Data entries:
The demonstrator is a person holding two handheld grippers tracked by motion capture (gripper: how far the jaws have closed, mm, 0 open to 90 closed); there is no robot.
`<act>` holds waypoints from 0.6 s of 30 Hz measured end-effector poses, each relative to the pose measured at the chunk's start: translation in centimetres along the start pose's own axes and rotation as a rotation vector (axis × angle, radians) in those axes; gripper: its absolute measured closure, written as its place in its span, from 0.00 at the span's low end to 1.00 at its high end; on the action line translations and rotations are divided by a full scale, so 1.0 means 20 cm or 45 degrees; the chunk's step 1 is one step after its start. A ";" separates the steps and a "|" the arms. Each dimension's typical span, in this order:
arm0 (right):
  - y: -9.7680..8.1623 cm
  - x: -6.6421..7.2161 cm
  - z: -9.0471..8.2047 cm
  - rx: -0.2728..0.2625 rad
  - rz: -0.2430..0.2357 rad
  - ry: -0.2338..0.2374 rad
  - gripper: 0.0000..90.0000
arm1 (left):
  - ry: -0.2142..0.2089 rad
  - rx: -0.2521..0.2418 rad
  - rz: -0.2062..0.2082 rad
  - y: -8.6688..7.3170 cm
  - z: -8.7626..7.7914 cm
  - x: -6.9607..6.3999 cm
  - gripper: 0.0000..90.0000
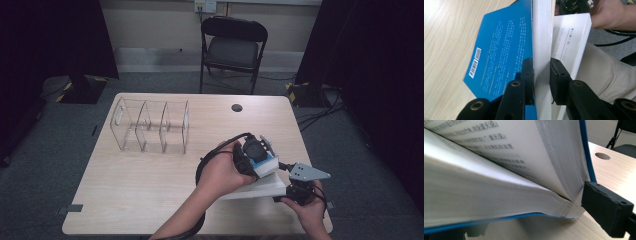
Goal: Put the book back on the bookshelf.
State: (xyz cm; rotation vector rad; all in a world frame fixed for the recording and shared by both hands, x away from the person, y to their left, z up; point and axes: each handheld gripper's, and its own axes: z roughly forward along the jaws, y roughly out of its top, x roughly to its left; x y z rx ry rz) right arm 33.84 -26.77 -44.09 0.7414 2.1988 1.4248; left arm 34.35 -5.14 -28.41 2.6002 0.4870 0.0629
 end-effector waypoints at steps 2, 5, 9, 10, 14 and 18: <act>0.02 -0.01 -0.01 -0.007 0.003 0.014 0.15 | -0.007 -0.013 -0.004 0.00 -0.02 0.00 0.84; 0.03 0.00 -0.01 -0.009 -0.015 0.015 0.15 | -0.015 -0.017 -0.005 0.01 -0.04 0.02 0.84; 0.04 0.00 0.00 0.000 -0.034 0.011 0.14 | -0.012 -0.009 0.003 0.01 -0.03 0.01 0.84; 0.04 0.00 0.00 0.006 -0.035 0.017 0.14 | -0.011 -0.003 0.012 0.01 -0.03 0.01 0.84; 0.04 0.00 0.00 0.010 -0.034 0.016 0.14 | 0.004 0.014 0.019 0.02 -0.03 0.00 0.84; 0.04 -0.01 0.00 0.005 -0.038 0.019 0.14 | 0.004 0.014 0.027 0.03 -0.04 0.01 0.84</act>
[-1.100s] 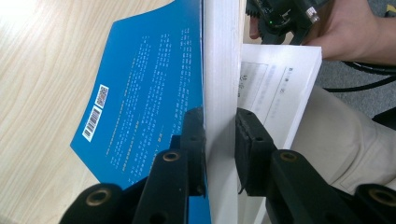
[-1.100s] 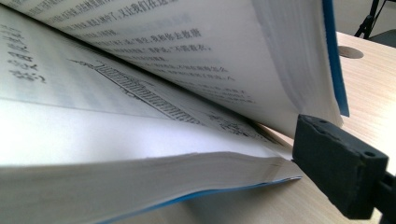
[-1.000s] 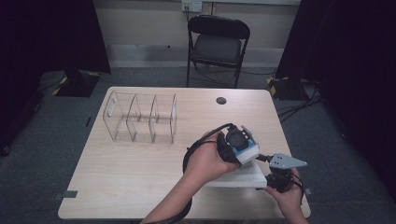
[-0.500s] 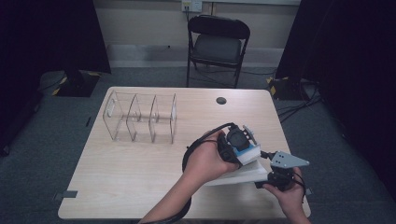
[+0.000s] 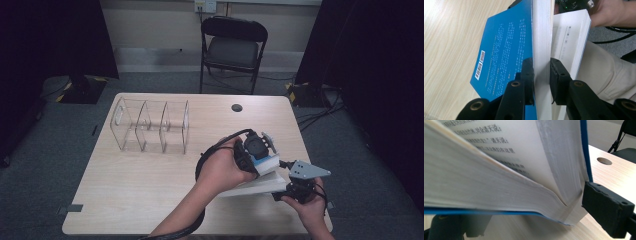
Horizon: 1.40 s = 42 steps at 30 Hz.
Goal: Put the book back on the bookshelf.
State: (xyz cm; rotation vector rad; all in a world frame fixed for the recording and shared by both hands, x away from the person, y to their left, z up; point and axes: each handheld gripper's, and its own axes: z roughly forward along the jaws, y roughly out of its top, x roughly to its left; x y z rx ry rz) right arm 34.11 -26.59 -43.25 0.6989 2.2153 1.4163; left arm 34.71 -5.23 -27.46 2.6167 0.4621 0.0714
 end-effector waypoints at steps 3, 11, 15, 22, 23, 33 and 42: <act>0.00 0.00 0.00 0.005 -0.017 -0.007 0.14 | -0.010 -0.008 -0.007 0.00 0.00 0.00 0.83; -0.01 -0.01 0.00 -0.006 -0.004 -0.019 0.15 | -0.019 -0.009 0.019 0.01 0.02 -0.01 0.83; -0.01 0.00 -0.01 -0.006 -0.005 -0.020 0.15 | -0.016 0.002 0.038 0.01 0.02 -0.01 0.83; -0.02 0.00 -0.01 -0.011 -0.002 -0.014 0.14 | -0.015 -0.004 0.006 0.01 0.02 -0.02 0.83; -0.02 0.00 -0.01 -0.011 0.001 -0.010 0.15 | -0.017 -0.003 0.018 0.01 0.02 -0.01 0.84; -0.01 -0.02 -0.03 0.000 -0.050 0.016 0.15 | -0.018 0.021 0.043 0.02 0.00 -0.01 0.84; 0.02 -0.02 -0.04 -0.034 -0.104 0.033 0.15 | -0.024 0.014 0.029 0.03 -0.03 0.00 0.84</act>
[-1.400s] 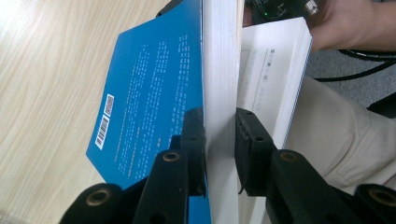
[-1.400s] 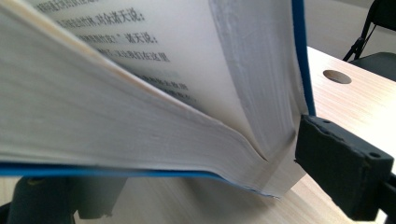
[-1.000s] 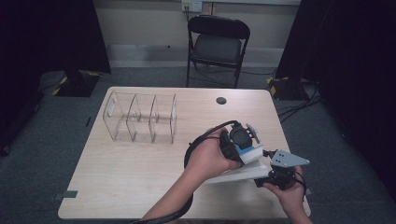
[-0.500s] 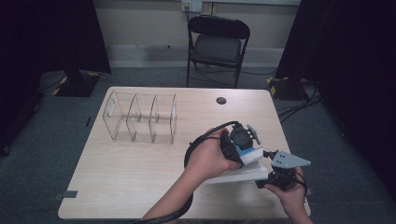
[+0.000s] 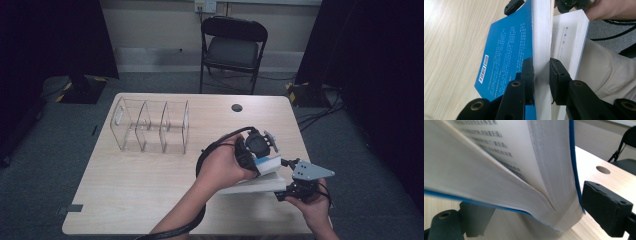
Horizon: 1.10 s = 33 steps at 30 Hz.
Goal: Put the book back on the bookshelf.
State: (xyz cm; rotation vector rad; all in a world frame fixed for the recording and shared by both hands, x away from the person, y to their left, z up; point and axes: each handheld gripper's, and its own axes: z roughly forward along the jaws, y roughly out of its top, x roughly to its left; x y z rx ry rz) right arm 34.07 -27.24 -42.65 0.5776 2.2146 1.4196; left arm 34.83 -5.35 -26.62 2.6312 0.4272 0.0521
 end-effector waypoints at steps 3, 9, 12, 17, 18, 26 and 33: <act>0.02 0.00 0.01 -0.009 -0.027 0.007 0.14 | 0.005 0.002 0.011 0.01 -0.01 0.01 0.84; 0.03 0.01 0.03 -0.016 -0.031 0.002 0.10 | -0.007 -0.028 0.004 0.00 -0.01 0.03 0.84; 0.03 0.00 0.03 -0.018 -0.036 0.016 0.11 | -0.015 -0.029 0.013 0.00 -0.01 0.03 0.83; 0.06 0.02 0.04 -0.032 -0.079 0.045 0.11 | -0.015 -0.042 0.010 0.00 -0.01 0.04 0.84; 0.06 0.02 0.05 -0.030 -0.077 0.050 0.12 | -0.010 -0.046 0.016 0.00 -0.01 0.04 0.83; 0.05 -0.02 0.03 -0.055 -0.079 0.212 0.47 | -0.027 -0.088 -0.003 -0.01 -0.01 0.06 0.80; 0.05 -0.04 0.03 -0.063 -0.060 0.268 0.58 | 0.042 -0.195 0.057 -0.05 -0.03 0.08 0.62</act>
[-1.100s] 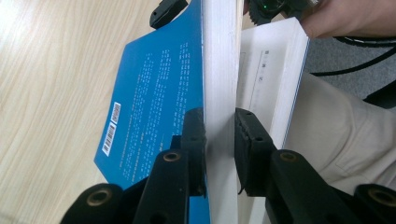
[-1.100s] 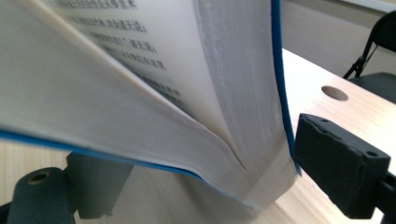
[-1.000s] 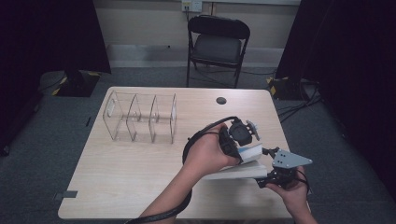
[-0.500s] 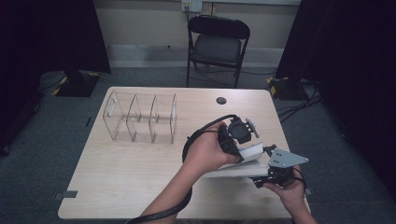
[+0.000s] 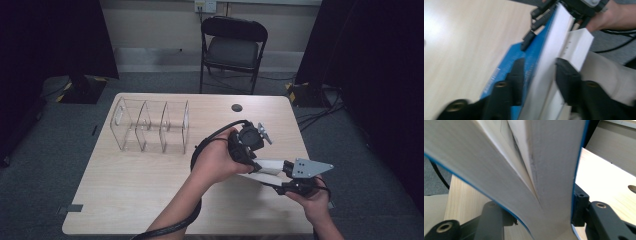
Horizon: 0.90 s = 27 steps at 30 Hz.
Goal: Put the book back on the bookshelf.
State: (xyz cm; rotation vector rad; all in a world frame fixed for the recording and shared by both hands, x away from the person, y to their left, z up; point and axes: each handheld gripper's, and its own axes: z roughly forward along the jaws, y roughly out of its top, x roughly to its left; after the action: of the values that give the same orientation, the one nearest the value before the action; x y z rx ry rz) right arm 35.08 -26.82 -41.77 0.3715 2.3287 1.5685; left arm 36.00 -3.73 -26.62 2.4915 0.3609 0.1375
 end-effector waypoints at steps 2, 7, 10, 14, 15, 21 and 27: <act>0.00 -0.01 0.00 -0.001 0.017 0.004 0.58 | 0.046 -0.027 -0.004 0.00 -0.03 0.01 0.46; 0.01 -0.04 0.00 -0.003 0.068 0.010 0.58 | 0.073 -0.002 -0.008 -0.04 -0.06 0.04 0.39; 0.01 -0.05 0.00 -0.001 0.099 0.012 0.59 | 0.096 0.002 -0.022 -0.06 -0.07 0.05 0.35; 0.02 -0.08 0.00 0.005 0.119 0.026 0.59 | 0.138 0.014 -0.022 -0.10 -0.10 0.07 0.33; 0.02 -0.08 0.00 0.005 0.124 0.028 0.59 | 0.142 0.004 -0.028 -0.11 -0.11 0.07 0.32; 0.04 -0.12 0.01 0.023 0.166 0.046 0.59 | 0.187 -0.029 -0.067 -0.19 -0.16 0.09 0.29; 0.05 -0.15 0.01 0.045 0.183 0.061 0.59 | 0.219 -0.021 -0.114 -0.24 -0.17 0.11 0.28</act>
State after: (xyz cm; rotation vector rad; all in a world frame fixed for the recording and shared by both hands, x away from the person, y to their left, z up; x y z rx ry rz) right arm 37.92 -27.40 -40.50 0.5257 2.4167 1.6191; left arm 36.34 2.59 -26.69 2.4484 0.5400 0.3179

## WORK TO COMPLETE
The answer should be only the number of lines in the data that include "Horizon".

## ANSWER SECTION
3